«Durant tout le trajet, j’avais peur de me faire rattraper par mes assaillants… J’ai passé la nuit dans le bus sans descendre ; je me forçais à fermer les yeux ; mais, le cauchemar de la scène me réveillait », raconte F, une victime qui a échappé à une tentative de meurtre pour avoir violé l’interdiction de célébrer le mariage dans le village. Traumatisée, c’est après 5 mois de silence et de douleurs, qu’elle s’est rendue à l’Hôpital de Douentza pour bénéficier d’un accompagnement psychologique des MSF.
Dans notre pays, comme partout en Afrique, la gravité des troubles liés à la santé mentale reste fortement sous-estimée. Les conflits et les violences qui affectent le centre et le nord du pays, ont un effet néfaste sur la santé mentale des populations. L’organisation Médecins sans Frontières répond aux besoins des personnes atteintes des déséquilibres mentaux dans ses projets. À travers les zones d’Ansongo, Douentza et Kidal, les équipes MSF font des consultations gratuites et apportent de soutien psychologique et des thérapies aux personnes atteintes. En avril dernier, à Gao, ces équipes ont apporté des soins psychologiques de première urgence à de nombreux migrants expulsés d’Algérie.
En août dernier, dans le Cercle d’Ansongo, les personnes qui ont fui une attaque des Groupes armés dans le village de Tindinbawen ont bénéficié d’un soutien psychologique de première urgence de la part des MSF. La plupart de ces patients vivent avec les séquelles des situations vécues. À Kidal, l´équipe MSF a suivi T, victime d’une attaque armée dans sa maison. « J’ai eu peur. J’ai vu mon enfant courir pour se cacher loin des tirs des balles réelles», s’est-elle exprimé. À ses dires, elle s’est enfuie dans la nature où elle a passé deux jours sans manger, immobile à cause d’un handicap. Depuis ces événements, T. qui est installée sous une tente à Kidal, et a du mal à s’endormir, a perdu l’appétit et a une tendance à l’isolement et des pleurs fréquents. T. bénéficie d’une prise en charge psychothérapeutique régulière des MSF l’ayant permis d’atténuer ses symptômes.

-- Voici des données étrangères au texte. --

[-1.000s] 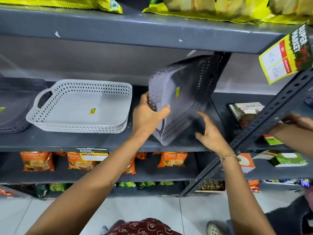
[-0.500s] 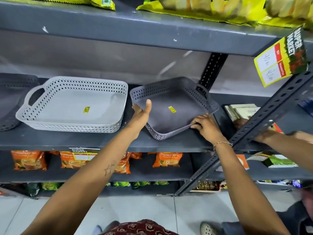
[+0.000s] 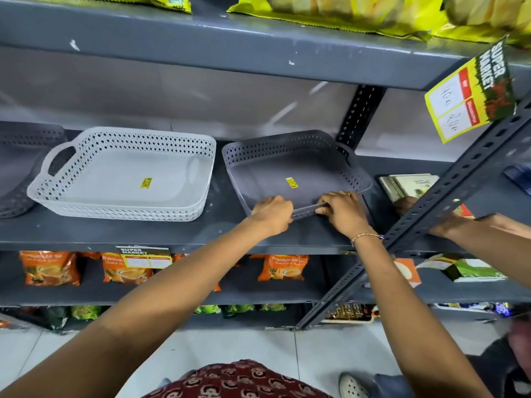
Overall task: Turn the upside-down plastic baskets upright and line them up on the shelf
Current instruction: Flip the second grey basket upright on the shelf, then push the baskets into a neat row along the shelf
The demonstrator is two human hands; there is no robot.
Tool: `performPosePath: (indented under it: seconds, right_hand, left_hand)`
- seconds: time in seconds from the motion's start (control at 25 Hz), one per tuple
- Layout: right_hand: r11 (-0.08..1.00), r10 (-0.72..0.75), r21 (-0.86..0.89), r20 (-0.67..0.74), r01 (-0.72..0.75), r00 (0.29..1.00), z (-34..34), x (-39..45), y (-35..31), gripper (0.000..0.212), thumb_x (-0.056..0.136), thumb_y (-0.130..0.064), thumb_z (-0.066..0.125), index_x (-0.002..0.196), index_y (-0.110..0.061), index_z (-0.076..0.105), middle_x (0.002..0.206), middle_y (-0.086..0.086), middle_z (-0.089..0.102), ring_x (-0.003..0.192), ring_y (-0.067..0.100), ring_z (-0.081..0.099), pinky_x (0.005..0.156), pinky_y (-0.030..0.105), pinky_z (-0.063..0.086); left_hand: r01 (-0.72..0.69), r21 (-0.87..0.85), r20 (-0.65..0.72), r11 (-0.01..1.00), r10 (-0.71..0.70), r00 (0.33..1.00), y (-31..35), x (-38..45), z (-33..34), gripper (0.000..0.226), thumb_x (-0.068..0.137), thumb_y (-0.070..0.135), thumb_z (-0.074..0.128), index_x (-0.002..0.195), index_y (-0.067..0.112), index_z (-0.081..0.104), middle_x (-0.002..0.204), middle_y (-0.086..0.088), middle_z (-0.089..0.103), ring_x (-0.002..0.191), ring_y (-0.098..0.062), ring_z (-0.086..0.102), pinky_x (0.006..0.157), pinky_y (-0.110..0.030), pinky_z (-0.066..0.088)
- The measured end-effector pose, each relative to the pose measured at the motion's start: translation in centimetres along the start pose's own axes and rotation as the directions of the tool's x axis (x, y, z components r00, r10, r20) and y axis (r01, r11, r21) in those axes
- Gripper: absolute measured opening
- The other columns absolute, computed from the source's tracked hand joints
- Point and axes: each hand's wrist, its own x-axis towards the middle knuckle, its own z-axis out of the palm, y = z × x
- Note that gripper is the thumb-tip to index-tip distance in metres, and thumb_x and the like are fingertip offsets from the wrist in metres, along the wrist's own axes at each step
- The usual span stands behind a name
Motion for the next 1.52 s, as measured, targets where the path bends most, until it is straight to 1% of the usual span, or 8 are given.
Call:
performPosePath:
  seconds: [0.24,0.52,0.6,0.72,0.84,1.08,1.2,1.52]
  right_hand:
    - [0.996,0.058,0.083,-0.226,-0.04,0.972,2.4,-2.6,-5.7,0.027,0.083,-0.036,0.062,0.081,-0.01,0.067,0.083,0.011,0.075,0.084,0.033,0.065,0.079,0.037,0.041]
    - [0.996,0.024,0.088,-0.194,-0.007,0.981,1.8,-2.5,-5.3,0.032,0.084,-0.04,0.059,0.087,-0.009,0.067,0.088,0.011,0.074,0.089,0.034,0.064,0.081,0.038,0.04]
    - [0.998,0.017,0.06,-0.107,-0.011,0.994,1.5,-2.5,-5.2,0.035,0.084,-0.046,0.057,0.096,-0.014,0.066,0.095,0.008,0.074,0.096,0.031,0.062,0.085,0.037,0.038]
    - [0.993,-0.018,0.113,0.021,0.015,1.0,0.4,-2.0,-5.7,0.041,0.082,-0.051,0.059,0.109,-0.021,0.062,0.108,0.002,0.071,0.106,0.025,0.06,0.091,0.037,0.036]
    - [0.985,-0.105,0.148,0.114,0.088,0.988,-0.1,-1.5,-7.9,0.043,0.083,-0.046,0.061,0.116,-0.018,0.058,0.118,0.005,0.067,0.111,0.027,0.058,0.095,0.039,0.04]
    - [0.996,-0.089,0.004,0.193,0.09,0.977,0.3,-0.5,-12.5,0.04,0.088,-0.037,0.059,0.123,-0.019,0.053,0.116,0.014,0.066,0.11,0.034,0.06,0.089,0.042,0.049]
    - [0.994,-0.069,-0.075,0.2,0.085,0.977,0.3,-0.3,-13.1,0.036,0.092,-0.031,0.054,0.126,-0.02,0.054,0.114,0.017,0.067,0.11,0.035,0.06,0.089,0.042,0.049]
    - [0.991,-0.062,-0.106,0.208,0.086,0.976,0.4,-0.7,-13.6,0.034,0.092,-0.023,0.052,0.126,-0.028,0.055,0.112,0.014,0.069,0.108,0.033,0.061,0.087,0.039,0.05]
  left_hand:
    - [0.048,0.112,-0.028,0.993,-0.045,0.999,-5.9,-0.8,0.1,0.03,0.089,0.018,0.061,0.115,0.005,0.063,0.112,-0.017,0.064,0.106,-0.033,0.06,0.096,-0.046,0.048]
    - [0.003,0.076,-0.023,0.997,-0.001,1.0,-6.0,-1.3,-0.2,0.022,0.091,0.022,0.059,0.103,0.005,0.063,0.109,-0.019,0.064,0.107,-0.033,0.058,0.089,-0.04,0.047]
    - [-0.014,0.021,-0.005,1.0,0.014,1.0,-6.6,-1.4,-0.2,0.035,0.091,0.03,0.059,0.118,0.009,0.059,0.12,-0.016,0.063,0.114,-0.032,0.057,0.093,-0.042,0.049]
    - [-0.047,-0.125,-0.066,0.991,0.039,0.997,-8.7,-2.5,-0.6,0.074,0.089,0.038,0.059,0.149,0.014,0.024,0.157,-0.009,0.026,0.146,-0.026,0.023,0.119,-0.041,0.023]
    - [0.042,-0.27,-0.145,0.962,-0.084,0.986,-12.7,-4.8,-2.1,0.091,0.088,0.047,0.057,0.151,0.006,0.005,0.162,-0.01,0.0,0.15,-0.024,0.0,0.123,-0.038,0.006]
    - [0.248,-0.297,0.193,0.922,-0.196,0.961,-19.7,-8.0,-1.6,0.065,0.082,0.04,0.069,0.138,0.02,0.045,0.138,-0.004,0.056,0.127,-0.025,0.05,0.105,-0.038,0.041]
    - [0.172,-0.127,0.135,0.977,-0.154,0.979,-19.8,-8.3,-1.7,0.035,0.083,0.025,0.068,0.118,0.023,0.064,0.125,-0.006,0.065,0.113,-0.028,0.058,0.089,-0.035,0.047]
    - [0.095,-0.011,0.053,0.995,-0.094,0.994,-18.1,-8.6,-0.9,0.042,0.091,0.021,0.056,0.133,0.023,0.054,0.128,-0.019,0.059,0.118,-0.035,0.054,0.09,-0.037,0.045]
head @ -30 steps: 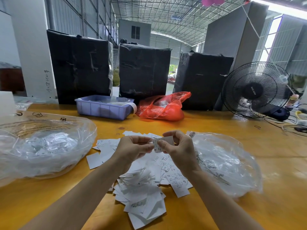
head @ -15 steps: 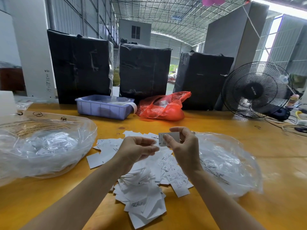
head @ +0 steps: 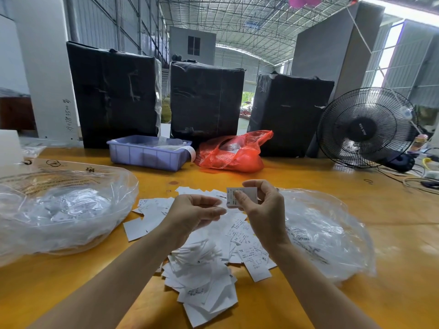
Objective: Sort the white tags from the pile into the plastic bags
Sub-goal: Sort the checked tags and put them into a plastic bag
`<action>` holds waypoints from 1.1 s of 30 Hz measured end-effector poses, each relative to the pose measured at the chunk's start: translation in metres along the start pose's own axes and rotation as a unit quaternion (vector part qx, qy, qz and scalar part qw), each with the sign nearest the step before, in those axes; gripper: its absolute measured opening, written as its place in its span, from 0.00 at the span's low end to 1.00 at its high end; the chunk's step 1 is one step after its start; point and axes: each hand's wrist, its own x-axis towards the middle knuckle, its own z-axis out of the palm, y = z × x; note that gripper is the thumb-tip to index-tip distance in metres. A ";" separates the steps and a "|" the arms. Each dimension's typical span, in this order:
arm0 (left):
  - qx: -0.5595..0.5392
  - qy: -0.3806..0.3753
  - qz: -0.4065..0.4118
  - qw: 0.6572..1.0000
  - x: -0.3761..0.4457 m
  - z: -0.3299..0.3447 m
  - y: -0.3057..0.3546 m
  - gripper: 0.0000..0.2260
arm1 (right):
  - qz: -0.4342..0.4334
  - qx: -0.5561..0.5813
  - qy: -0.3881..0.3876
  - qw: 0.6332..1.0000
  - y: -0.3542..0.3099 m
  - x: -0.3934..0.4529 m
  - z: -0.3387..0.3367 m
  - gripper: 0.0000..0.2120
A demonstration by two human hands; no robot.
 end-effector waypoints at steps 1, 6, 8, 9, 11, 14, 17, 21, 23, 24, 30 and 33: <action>-0.001 0.001 -0.001 1.000 0.000 0.000 0.000 0.10 | 0.001 0.000 -0.002 1.000 0.000 0.000 -0.001 0.11; -0.004 0.005 -0.002 1.000 0.002 0.000 -0.001 0.09 | 0.006 -0.016 -0.022 1.000 -0.001 -0.001 0.002 0.12; -0.006 0.006 -0.001 1.000 0.002 -0.001 -0.001 0.09 | 0.007 -0.013 -0.018 1.000 -0.001 -0.001 0.003 0.12; -0.008 0.006 -0.001 1.000 0.002 -0.001 -0.001 0.09 | 0.007 -0.009 -0.010 1.000 -0.001 -0.001 0.002 0.11; -0.006 0.004 -0.001 1.000 0.002 -0.001 -0.001 0.09 | 0.011 -0.001 0.006 1.000 0.000 0.000 0.001 0.10; -0.001 0.002 -0.002 1.000 0.002 -0.001 -0.001 0.09 | 0.012 -0.003 0.002 1.000 0.000 0.000 -0.001 0.10; -0.003 0.000 -0.004 1.000 0.002 -0.001 -0.001 0.09 | 0.006 -0.019 -0.018 1.000 -0.001 -0.001 0.000 0.11; -0.002 0.001 -0.005 1.000 0.002 -0.001 -0.001 0.09 | 0.001 -0.025 -0.014 1.000 -0.002 -0.002 0.002 0.10; 0.003 0.002 -0.006 1.000 0.002 -0.001 -0.001 0.09 | -0.001 -0.016 -0.009 1.000 -0.002 -0.002 0.001 0.10; 0.004 0.003 -0.005 1.000 0.002 -0.001 -0.001 0.09 | 0.000 -0.011 -0.011 1.000 -0.002 -0.002 0.001 0.11; -0.012 0.011 0.010 1.000 0.001 -0.002 -0.002 0.09 | 0.004 -0.004 -0.074 0.997 -0.003 -0.003 0.002 0.16; -0.014 0.012 0.013 1.000 0.001 -0.003 -0.001 0.09 | 0.015 0.005 -0.107 0.994 -0.004 -0.003 0.002 0.18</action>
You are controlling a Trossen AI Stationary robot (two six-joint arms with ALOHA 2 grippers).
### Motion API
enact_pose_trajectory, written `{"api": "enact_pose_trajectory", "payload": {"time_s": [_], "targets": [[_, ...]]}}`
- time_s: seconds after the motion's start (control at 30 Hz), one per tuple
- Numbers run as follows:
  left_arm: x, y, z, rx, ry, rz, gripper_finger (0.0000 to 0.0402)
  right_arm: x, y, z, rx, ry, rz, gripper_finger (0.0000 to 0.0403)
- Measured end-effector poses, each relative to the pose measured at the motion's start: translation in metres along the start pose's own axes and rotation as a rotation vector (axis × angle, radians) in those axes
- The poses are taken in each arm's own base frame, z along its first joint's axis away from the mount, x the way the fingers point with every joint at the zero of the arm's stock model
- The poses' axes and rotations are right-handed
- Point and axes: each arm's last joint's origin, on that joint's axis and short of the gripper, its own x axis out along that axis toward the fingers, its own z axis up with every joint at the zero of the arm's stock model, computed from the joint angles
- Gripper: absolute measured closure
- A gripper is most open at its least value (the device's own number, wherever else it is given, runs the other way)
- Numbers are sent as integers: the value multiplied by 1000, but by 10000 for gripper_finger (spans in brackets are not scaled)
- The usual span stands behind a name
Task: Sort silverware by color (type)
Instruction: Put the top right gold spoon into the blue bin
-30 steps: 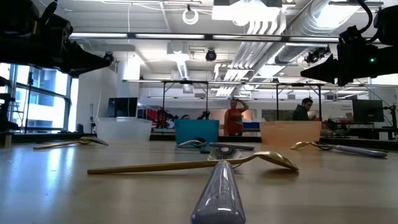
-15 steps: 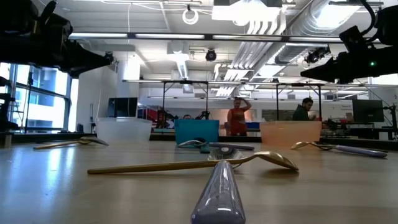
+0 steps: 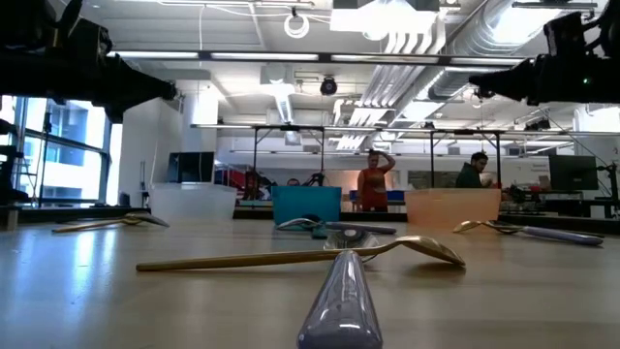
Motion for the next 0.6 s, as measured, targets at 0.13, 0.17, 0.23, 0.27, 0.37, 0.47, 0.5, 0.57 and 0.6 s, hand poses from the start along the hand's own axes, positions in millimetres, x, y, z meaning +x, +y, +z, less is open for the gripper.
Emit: {"api": "enact_pose_trajectory", "payload": {"time_s": [0.13, 0.17, 0.23, 0.27, 0.37, 0.47, 0.5, 0.57, 0.6], "targets": [[0, 0, -3, 1, 27, 3, 398, 1, 1, 6, 20, -73, 46, 402], [1, 0, -3, 1, 35, 3, 398, 1, 1, 8, 38, -94, 58, 402], [1, 0, -4, 2, 44, 4, 398, 3, 1, 12, 68, -134, 68, 402], [1, 1, -4, 1, 49, 5, 398, 4, 2, 13, 76, -144, 73, 402], [2, 1, -6, -36, 69, 9, 398, 8, 3, 12, 54, -108, 78, 402], [4, 1, -9, -50, 100, 15, 398, 13, 4, 13, 62, -101, 82, 402], [5, 1, -10, -42, 109, 16, 398, 15, 4, 13, 85, -92, 70, 402], [6, 1, -11, -30, 122, 21, 399, 18, 4, 11, 110, -73, 63, 402], [6, 1, -11, -29, 125, 23, 399, 19, 4, 10, 114, -62, 67, 402]]}}
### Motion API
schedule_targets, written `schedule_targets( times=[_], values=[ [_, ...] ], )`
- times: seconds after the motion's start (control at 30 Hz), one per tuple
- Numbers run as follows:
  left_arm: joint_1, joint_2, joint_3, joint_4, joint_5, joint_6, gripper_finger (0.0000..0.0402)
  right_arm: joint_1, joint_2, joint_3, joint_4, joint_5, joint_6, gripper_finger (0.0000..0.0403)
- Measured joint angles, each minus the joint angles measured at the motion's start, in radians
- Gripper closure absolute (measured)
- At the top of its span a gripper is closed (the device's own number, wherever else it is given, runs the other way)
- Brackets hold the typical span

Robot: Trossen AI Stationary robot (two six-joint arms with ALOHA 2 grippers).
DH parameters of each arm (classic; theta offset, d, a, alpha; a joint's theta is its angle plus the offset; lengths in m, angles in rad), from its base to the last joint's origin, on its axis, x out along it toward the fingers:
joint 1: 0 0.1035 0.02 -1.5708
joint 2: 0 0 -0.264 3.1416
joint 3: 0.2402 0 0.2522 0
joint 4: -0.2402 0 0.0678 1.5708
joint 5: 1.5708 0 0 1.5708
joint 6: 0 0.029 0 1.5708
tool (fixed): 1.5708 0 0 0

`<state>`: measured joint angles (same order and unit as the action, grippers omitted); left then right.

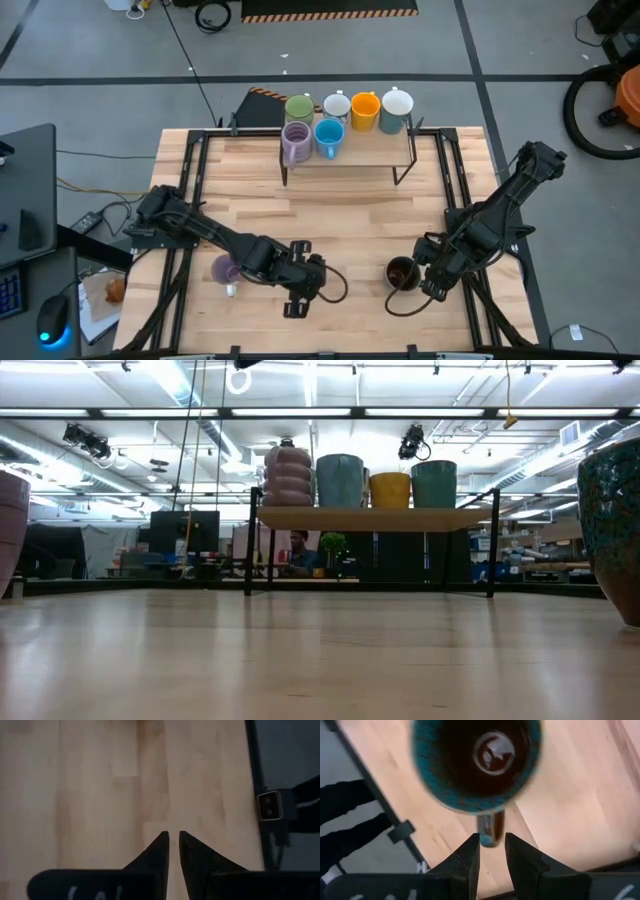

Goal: Place coffee mugs
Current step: Put the brown patterned mug on the shelf

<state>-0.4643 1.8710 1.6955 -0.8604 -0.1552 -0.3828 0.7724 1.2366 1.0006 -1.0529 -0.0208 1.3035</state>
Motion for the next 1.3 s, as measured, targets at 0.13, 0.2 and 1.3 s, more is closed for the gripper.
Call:
schedule_targets(
  times=[0.13,0.2,1.3],
  values=[
    [-0.017,-0.046,-0.060,0.028,-0.034,-0.071,0.0354,0.015,0.000,-0.051,0.005,0.002,0.080,0.0305],
    [-0.026,-0.072,-0.082,0.032,-0.060,-0.095,0.0354,0.017,0.000,-0.073,0.003,0.004,0.108,0.0305],
    [-0.032,-0.151,-0.101,0.127,-0.148,-0.129,0.0354,0.017,0.022,-0.176,0.622,-0.006,0.144,0.0308]
  ],
)
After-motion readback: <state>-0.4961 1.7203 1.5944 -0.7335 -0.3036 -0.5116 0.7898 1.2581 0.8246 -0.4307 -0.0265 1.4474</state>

Le conflit sévissant dans le Nord et le Centre du pays provoque une souffrance invisible chez beaucoup de femmes, enfants et hommes vivant dans les zones affectées par les violences.
En conséquence, un besoin accru en soins de santé mentale et support psychologique se manifeste au sein de ces communautés. L’affaiblissement du système de santé dans les zones affectées par la crise, depuis 2012, a laissé un grand vide dans la prise en charge des personnes ayant besoin de soutien psychologique.
Dans nos sociétés, les personnes victimes des troubles mentaux restent stigmatisées. Dans les centres de santé, les soins psychiatriques sont encore souvent négligés. «L’absence de systèmes de prise en charge médicale et psychologique spécialisée, doublée du poids social de la thématique, contribue à isoler davantage les victimes»,explique Insaf Charaf, Psychologue à Kidal. Insaf fait partie de l’équipe de santé mentale des MSF, composée de deux psychologues et 4 agents de santé mentale communautaires.
L’organisation Médecins Sans Frontières est une association humanitaire médicale internationale qui apporte son secours aux populations locales en situation difficile en toute neutralité, impartialité et indépendance. Depuis plus de 20 ans, MSF fournit des soins psychiatriques et psychologiques. L’organisation dispose actuellement de programmes de santé mentale dans 41 pays à travers les cinq continents.
De janvier à septembre 2018,
9394 patients reçus dans nos séances de psychoéducation. Il s’agit d’une intervention didactique et psychothérapeutique systématique qui vise à informer les patients et leurs proches sur les troubles psychologiques et à promouvoir les capacités pour y faire face.
932 Personnes ont assisté aux groupes de parole (thérapie de groupe qui réunit les personnes concernées par les mêmes difficultés) ; 948 premières consultations et 1284 consultations de suivi réalisées pour soutien psychologique.